Required action
Look through the listing for the string "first" and copy out every line that holds it.

Data provided

- Opening Delimiter -

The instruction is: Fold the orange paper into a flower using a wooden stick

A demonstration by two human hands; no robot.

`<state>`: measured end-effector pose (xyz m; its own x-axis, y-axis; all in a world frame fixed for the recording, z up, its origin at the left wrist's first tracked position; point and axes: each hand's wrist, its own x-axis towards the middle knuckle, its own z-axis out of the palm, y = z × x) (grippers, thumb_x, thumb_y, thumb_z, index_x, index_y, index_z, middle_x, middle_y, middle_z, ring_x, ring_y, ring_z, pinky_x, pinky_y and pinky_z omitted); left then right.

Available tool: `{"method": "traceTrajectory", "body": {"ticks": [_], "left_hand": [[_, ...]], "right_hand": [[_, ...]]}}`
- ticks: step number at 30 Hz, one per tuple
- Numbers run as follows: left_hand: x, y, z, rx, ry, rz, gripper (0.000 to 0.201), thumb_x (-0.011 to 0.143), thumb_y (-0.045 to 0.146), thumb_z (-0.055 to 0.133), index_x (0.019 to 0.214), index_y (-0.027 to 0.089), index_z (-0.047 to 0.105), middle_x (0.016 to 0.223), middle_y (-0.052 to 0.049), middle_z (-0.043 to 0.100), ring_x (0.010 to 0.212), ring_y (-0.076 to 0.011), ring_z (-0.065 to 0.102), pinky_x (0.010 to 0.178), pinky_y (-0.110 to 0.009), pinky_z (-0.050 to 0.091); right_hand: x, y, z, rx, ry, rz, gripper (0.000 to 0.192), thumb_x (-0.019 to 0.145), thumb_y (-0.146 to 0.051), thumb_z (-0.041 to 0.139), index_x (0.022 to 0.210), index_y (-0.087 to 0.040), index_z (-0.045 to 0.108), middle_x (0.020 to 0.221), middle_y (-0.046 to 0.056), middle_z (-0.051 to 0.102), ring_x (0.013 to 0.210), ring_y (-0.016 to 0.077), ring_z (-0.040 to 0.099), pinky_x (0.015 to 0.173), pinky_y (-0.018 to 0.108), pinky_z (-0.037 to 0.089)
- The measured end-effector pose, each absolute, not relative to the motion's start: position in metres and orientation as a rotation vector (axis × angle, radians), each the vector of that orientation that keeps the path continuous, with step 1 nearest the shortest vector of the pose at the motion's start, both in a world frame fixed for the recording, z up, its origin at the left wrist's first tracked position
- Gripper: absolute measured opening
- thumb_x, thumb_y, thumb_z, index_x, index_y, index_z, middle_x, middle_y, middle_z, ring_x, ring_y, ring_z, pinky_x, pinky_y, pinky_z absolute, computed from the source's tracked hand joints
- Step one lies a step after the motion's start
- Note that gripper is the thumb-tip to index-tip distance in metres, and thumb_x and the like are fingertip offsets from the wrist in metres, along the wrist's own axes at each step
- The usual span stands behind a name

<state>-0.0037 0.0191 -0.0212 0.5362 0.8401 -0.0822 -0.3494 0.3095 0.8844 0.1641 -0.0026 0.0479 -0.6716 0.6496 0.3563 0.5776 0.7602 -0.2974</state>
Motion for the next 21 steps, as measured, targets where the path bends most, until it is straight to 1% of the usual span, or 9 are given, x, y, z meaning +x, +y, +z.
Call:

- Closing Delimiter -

Written solution
`<state>`: measured end-effector pose (xyz m; its own x-axis, y-axis; all in a world frame fixed for the recording, z up, its origin at the left wrist's first tracked position; point and axes: each hand's wrist, its own x-axis towards the middle knuckle, its own z-axis out of the palm, y = z × x) (grippers, thumb_x, thumb_y, thumb_z, index_x, index_y, index_z, middle_x, middle_y, middle_z, ring_x, ring_y, ring_z, pinky_x, pinky_y and pinky_z omitted); left then right.
- The measured end-effector pose, each absolute, not relative to the motion's start: position in metres and orientation as a rotation vector (axis × angle, radians), each the vector of that orientation that keeps the path continuous, with step 1 nearest the shortest vector of the pose at the motion's start, both in a world frame fixed for the recording, z up, its origin at the left wrist's first tracked position

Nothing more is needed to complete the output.